L’eventuale transizione da una crescita trainata dall’export a una basata maggiormente sui consumi si scontra però con la struttura dell’industria tedesca, che produce beni che per caratteristiche non soddisfano la domanda privata interna. È ragionevole ritenere che la Germania in futuro difficilmente sarà vincente come in passato.
Lo stesso, ma per ragioni diverse, vale per la Cina. Dal 2002 al 2012 è cresciuta a un tasso medio annuo del 10,5 per cento, trainata da export, investimenti pubblici e offerta abbondante di lavoro. Da allora il tasso di crescita è sceso gradualmente al 6 per cento del 2019, con la domanda interna che ha sostituito l’export, fino ad azzerare il surplus delle partite correnti nel 2018. Il Covid ha fatto crollare la crescita del Pil al 2,3 per cento. Si prevede un rimbalzo all’8 per cento quest’anno, per poi assestarsi al 5 nel 2022. Ma tre incognite pesano sulla crescita in futuro.
La prima è la crisi immobiliare, un settore che con l’indotto pesa per un quarto dell’economia cinese.
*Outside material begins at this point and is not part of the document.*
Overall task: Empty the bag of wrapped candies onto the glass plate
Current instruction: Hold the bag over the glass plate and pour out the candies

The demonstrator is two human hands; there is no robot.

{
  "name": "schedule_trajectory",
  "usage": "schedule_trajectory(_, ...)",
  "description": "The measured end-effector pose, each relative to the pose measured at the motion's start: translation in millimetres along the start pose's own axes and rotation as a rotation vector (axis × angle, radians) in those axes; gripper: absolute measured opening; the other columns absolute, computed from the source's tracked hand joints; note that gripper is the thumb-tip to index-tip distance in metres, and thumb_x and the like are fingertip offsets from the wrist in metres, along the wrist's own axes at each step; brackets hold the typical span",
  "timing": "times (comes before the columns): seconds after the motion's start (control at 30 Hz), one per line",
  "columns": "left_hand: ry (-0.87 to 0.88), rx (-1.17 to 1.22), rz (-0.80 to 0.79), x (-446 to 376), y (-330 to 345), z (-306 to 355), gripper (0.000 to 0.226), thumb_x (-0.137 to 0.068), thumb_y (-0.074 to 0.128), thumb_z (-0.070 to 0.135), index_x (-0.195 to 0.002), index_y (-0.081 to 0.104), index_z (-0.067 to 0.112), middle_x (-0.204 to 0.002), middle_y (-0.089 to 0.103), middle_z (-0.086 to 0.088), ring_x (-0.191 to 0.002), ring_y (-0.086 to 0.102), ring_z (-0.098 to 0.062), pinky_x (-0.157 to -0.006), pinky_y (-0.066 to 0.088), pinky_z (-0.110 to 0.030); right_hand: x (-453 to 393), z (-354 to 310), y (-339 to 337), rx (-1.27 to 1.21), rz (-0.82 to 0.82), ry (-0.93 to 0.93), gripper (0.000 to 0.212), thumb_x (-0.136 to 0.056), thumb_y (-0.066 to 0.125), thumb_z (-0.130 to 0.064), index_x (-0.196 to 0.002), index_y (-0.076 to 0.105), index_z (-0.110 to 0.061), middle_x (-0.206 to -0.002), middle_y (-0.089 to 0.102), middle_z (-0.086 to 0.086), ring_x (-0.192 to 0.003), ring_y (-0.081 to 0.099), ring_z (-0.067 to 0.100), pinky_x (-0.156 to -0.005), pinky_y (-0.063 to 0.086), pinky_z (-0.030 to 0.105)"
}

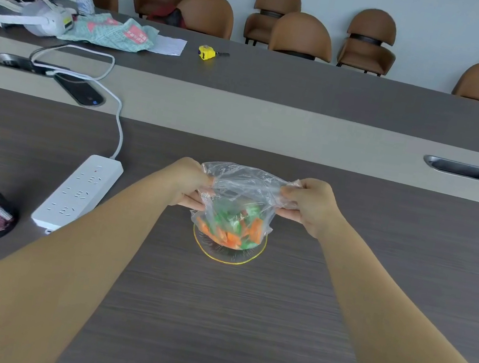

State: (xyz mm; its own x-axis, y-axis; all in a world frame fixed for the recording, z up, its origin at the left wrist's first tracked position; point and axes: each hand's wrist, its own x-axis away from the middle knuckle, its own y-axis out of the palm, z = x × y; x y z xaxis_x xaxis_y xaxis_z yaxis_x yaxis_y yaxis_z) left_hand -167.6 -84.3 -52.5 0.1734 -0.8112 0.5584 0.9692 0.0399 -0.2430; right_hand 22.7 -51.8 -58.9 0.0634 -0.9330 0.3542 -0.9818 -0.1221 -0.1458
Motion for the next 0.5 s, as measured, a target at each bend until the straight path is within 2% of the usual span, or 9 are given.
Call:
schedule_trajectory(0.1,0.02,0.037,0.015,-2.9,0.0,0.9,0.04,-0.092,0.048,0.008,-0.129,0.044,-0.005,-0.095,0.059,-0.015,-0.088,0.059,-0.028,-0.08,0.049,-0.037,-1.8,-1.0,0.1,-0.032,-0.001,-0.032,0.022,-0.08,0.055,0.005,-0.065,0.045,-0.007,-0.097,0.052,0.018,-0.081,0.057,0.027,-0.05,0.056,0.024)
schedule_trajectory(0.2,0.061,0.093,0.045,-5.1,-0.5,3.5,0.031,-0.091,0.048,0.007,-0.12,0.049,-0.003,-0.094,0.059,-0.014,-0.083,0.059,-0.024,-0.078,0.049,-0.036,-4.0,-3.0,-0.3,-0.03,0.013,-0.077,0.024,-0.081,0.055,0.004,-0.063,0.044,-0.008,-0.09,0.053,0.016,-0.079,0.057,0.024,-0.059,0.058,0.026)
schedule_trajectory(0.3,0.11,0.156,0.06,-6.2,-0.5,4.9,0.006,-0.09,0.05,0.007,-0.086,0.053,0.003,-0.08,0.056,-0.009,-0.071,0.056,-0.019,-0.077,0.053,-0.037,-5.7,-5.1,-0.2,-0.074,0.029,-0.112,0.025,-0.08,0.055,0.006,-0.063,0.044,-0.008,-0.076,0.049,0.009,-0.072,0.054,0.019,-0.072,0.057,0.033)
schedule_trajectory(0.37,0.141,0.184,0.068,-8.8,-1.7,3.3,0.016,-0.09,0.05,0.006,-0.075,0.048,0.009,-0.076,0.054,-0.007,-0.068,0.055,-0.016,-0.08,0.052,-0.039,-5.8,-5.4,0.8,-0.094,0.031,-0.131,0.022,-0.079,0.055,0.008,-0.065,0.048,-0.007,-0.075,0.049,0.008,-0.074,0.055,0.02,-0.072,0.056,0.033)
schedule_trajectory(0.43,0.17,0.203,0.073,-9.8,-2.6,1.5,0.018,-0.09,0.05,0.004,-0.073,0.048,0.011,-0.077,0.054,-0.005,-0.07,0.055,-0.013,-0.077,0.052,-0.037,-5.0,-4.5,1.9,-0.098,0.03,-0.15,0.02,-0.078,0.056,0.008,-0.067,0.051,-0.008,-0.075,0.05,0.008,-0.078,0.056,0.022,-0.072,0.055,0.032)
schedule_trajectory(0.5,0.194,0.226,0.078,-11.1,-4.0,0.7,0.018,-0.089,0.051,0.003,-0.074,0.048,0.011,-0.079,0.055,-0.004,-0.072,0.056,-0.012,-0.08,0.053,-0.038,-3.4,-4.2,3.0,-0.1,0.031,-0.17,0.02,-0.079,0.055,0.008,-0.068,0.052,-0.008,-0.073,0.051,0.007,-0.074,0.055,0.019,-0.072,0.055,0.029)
La crisi non riguarda solo il debito finanziario delle società immobiliari, ma anche quelli commerciali dei fornitori, con un impatto recessivo su tutta la filiera; il crollo dei prezzi delle case ha un effetto pervasivo sulla ricchezza privata; e gli enti locali rallentano gli investimenti che venivano finanziati con la vendita dei terreni da edificare.
Per sgonfiare la bolla immobiliare il governo mantiene una politica restrittiva del credito, che pertanto non può essere utilizzato per sostenere la domanda, e causa un forte apprezzamento dello yuan.
In questo momento la domanda esterna sta compensando la debolezza di quella interna, ma è il risultato della temporanea esuberanza del consumatore americano. Come insegna il Giappone, l’impatto recessivo dello scoppio delle bolle immobiliari tende a essere profondo e prolungato,
La seconda incognita riguarda la capacità del mercato dei capitali cinese di sostenere la crescita delle proprie imprese. Il boom delle imprese tecnologiche cinesi è stato possibile grazie ai capitali raccolti con la quotazione a Wall Street e con l’acquisizione di know how tramite investimenti diretti all’estero.
Ma dopo il caso Huawei, la Cina ha deciso di segmentare il proprio mercato dei capitali proibendo le quotazioni all’estero; e le limitazioni dei diritti civili a Hong Kong ne ha ridotto la capacità di attirare capitali. Così le imprese cinesi dovranno ricorrere prevalentemente al mercato finanziario interno, che però è ancora inadeguato.
La terza incognita è lo stato sociale. Anni di controlli delle nascite hanno portato a un rapido invecchiamento della popolazione (la Cina ha oggi un tasso di natalità inferiore all’Europa) e una crescita della forza lavoro inferiore anche alla Germania. Un’evoluzione che porta inevitabilmente a una maggiore domanda di welfare e benessere sociale.
Le disuguaglianze non sono aumentate negli ultimi 10 anni (indice Gini costante), ma la loro percezione sì, specie dopo che il Covid ha colpito soprattutto i meno abbienti e le piccole imprese. Di qui il mantra della “prosperità comune” del premier Hi Jinping e la censura dei ricchi e delle loro ostentazioni.
Al di là delle dichiarazioni, Gavekal stima che la spesa sociale (sanità, educazione e protezione sociale) sotto Hi sia aumentata di appena 1,3 per cento del Pil, all’8,8 per cento: un livello molto inferiore a quello occidentale.
Se lo slogan della “prosperità comune” fosse il segnale di un’espansione del welfare, il costo delle risorse per finanziarlo sarebbe un ulteriore macigno sulla crescita potenziale della Cina.
Quale sarà l’economia mondiale nel post Covid è difficile dire. Ma è ragionevole dubitare che Germania e Cina possano continuare a essere le locomotive del mondo.